[TRY IT] As the lines appear below, please set them down exactly, starting at the first and finishing with the one containing "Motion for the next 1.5".

[RECORDED DATA]
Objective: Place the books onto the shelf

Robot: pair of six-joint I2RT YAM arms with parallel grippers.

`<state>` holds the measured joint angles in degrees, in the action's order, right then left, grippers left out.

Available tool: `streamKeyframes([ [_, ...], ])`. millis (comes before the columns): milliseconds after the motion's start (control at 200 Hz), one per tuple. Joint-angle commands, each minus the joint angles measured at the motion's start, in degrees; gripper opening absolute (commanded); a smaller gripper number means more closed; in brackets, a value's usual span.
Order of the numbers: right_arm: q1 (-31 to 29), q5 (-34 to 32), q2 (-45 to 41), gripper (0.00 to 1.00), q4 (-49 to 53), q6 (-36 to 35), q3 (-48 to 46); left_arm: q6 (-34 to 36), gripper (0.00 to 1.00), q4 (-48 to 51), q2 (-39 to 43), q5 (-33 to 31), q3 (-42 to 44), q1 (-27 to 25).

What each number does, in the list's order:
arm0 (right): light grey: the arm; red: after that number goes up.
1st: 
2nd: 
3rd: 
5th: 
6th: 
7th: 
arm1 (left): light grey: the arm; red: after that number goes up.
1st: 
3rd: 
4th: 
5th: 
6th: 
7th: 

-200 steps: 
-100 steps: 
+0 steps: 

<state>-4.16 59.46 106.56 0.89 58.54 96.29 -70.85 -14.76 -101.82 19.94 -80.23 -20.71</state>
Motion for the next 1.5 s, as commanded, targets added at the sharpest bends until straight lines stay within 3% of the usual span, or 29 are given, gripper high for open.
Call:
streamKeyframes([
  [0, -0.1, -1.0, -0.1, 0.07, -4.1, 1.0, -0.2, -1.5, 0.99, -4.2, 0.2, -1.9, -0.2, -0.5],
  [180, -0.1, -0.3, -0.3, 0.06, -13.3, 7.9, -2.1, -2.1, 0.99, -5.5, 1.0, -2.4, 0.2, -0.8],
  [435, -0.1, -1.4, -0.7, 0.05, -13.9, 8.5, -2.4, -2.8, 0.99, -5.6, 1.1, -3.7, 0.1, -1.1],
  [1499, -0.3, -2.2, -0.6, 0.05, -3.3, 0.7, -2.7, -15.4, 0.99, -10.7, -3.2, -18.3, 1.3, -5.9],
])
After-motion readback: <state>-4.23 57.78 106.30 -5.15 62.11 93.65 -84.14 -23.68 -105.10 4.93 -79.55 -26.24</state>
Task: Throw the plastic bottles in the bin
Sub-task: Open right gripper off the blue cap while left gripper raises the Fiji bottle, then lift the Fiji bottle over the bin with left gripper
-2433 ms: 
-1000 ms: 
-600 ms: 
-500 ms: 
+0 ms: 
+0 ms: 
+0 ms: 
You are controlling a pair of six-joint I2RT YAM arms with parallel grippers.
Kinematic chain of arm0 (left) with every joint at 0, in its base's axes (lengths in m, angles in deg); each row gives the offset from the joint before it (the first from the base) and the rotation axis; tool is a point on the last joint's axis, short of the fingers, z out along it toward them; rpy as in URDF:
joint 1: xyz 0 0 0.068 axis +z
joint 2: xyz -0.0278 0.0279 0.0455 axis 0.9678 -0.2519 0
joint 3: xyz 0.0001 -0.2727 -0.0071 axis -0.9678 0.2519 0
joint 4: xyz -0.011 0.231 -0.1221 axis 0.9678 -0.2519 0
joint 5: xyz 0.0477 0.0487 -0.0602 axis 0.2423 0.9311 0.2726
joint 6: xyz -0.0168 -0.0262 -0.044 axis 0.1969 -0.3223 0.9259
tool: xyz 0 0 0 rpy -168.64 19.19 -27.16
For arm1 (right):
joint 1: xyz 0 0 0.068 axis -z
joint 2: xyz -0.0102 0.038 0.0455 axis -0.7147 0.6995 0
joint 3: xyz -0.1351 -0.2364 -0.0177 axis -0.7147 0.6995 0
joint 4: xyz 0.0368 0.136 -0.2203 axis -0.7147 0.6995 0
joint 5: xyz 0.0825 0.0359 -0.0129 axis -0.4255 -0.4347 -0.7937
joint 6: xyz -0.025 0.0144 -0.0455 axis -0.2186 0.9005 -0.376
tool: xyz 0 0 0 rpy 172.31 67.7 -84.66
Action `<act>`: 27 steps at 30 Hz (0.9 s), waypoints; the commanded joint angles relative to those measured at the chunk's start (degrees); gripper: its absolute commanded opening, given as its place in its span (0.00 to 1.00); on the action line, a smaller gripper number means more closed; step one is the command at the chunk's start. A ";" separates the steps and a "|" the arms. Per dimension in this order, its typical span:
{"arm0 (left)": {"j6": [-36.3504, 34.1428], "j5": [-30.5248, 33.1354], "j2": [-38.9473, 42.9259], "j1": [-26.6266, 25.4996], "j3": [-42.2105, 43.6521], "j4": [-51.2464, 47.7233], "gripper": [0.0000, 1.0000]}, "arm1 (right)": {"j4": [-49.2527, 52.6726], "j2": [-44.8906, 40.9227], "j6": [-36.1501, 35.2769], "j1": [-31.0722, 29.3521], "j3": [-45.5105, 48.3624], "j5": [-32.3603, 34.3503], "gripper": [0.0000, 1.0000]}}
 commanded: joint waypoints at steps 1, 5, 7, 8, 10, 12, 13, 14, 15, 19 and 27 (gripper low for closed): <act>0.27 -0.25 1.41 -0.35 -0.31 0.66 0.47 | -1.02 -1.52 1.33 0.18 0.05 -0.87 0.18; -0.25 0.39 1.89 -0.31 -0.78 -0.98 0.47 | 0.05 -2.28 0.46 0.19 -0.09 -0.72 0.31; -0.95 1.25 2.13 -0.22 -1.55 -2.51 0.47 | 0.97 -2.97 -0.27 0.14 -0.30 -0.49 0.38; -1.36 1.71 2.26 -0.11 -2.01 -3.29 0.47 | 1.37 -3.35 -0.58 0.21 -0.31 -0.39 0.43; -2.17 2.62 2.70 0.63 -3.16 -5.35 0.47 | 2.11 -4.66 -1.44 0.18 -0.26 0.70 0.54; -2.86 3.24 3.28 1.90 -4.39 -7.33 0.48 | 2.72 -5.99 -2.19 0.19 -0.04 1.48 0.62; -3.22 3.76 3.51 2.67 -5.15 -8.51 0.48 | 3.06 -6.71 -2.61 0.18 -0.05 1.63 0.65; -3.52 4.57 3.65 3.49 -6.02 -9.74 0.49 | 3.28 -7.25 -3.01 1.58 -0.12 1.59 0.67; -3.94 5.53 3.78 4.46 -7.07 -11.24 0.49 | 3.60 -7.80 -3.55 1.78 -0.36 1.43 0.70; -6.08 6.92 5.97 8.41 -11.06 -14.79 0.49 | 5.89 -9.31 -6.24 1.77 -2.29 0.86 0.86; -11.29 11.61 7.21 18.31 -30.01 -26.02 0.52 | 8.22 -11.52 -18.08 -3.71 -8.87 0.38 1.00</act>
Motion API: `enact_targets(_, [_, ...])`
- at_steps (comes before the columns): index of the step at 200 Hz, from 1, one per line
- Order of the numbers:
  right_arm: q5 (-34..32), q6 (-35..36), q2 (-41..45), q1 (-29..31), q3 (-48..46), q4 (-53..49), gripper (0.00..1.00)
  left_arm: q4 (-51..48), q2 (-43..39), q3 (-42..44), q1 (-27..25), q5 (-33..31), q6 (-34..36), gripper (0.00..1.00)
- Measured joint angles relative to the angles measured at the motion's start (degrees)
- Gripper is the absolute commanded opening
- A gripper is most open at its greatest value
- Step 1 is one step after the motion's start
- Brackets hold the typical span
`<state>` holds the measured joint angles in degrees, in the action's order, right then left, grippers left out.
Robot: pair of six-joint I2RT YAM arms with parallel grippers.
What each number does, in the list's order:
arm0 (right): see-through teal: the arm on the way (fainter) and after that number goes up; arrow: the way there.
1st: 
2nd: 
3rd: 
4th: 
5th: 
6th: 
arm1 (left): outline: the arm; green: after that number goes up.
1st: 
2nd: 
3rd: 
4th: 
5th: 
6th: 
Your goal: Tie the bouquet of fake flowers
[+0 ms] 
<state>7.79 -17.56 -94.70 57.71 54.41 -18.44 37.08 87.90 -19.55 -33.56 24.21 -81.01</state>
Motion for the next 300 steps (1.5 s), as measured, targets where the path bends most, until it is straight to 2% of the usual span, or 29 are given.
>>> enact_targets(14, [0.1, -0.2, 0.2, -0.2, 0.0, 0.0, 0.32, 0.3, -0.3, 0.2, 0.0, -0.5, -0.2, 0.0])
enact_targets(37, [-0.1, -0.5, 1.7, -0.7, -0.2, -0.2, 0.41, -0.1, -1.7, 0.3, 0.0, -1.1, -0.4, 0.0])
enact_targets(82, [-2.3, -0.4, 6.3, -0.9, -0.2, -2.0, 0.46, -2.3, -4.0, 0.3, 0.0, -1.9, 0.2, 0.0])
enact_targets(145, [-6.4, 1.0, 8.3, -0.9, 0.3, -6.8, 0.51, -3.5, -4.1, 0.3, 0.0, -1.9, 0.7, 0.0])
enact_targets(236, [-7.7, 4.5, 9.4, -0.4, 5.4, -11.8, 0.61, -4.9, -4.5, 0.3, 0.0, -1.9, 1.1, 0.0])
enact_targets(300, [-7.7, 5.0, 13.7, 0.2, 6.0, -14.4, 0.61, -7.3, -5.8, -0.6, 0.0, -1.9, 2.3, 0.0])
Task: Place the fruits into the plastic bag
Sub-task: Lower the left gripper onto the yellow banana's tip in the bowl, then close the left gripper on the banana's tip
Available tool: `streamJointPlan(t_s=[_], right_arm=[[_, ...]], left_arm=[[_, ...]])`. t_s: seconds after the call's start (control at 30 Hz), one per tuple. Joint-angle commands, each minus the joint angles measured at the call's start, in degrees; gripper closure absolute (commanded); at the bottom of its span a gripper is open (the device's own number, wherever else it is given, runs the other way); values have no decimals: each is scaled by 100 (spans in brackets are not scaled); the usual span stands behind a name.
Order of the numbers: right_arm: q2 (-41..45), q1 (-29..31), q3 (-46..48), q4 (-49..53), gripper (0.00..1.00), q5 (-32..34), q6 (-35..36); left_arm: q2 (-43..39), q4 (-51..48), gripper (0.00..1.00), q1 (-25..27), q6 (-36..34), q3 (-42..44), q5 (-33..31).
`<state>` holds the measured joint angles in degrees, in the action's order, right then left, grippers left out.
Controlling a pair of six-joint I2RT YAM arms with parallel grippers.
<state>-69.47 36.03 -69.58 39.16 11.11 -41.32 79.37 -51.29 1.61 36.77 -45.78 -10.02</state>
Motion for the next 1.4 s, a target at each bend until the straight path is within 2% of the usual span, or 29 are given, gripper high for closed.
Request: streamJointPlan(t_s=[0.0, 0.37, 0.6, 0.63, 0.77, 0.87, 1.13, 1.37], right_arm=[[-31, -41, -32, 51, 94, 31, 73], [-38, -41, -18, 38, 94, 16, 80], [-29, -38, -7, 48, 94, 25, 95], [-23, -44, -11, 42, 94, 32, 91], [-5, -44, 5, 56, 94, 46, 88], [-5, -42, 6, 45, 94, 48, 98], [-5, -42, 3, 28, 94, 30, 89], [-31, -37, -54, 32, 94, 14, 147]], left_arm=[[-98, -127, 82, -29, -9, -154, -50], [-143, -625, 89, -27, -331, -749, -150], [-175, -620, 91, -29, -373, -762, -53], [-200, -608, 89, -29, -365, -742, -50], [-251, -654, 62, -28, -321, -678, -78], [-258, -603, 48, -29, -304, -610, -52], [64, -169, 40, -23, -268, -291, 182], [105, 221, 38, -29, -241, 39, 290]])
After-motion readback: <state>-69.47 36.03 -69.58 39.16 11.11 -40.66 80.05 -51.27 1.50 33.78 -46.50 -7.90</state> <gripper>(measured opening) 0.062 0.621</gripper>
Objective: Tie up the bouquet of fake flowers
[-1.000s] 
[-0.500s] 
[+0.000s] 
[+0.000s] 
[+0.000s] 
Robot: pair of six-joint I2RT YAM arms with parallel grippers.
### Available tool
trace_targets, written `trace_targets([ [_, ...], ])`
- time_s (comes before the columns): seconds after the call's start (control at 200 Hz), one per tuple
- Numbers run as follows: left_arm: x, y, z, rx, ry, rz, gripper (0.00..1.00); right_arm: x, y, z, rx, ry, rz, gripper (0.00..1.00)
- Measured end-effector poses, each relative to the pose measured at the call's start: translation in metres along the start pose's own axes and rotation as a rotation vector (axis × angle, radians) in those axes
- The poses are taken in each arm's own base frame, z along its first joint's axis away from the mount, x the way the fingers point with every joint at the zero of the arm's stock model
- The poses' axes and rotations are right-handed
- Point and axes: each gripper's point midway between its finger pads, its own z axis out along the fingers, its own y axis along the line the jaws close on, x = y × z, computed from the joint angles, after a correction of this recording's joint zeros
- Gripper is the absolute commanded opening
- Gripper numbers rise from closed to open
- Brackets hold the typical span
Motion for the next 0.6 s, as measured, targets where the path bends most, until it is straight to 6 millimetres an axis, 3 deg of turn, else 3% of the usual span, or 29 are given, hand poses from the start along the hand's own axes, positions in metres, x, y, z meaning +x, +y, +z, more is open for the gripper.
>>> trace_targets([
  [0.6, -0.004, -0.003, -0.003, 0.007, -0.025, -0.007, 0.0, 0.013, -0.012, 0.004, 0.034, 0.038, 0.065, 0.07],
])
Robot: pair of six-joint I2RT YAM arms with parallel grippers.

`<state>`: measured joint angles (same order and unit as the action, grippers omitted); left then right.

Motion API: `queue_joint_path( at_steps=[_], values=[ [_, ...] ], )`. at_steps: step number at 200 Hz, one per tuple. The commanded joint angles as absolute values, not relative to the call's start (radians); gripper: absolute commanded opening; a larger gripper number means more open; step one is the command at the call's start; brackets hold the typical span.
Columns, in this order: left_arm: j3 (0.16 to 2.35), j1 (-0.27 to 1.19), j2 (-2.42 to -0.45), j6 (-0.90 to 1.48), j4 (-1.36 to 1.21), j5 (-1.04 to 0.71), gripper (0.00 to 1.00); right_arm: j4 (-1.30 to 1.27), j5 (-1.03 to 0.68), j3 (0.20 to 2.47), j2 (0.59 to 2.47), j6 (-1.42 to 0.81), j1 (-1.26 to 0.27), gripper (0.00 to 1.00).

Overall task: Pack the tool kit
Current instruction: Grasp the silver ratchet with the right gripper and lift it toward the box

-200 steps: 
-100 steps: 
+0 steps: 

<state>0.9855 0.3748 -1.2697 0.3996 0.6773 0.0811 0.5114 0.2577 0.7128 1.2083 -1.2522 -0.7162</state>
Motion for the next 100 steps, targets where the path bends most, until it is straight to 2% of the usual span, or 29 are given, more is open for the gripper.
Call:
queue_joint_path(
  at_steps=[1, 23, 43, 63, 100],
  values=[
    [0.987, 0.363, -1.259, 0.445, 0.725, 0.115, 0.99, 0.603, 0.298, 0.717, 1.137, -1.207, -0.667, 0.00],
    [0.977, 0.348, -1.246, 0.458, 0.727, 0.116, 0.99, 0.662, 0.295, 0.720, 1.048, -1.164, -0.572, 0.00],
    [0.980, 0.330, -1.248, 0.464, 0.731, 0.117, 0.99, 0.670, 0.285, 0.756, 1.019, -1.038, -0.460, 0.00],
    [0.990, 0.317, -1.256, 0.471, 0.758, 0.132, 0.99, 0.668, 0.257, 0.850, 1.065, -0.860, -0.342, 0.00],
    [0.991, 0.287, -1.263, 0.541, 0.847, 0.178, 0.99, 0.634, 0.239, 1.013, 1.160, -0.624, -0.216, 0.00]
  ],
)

[RESULT FOR THIS EXERCISE]
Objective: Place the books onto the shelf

Robot: pair of six-joint I2RT YAM arms with parallel grippers.

`<state>` holds the measured joint angles in degrees, in the action's order, right then left, grippers left out.

Available tool: `streamKeyframes([ [_, ...], ])`. millis (comes before the columns): milliseconds after the motion's start (control at 200 Hz), one per tuple. Joint-angle commands, each minus the joint angles measured at the motion's start, in degrees; gripper opening absolute (commanded); a smaller gripper number means more closed; in brackets, a value's usual span.
Order of the numbers: right_arm: q1 (-31 to 29), q5 (-34 to 32), q2 (-45 to 41), gripper (0.00 to 1.00), q4 (-49 to 53), q6 (-36 to 35), q3 (-48 to 46); left_arm: q6 (-34 to 36), gripper (0.00 to 1.00), q4 (-48 to 51), q2 (-39 to 43), q5 (-33 to 31), q3 (-42 to 44), q1 (-27 to 25).

What each number does, in the list's order:
arm0 (right): light grey: the arm; red: after that number goes up.
1st: 
2nd: 
3rd: 
5th: 
6th: 
7th: 
arm1 (left): light grey: the arm; red: after that number goes up.
1st: 
3rd: 
4th: 
5th: 
6th: 
7th: 

-200 steps: 
-100 steps: 
+0 steps: 

<state>-4.16 59.46 106.56 0.89 58.54 96.29 -70.85 -14.76 -101.82 19.94 -80.23 -20.71</state>
Motion for the next 1.5 s, as commanded, targets added at the sharpest bends until straight lines stay within 3% of the usual span, or 29 are given, gripper high for open.

This output is now complete.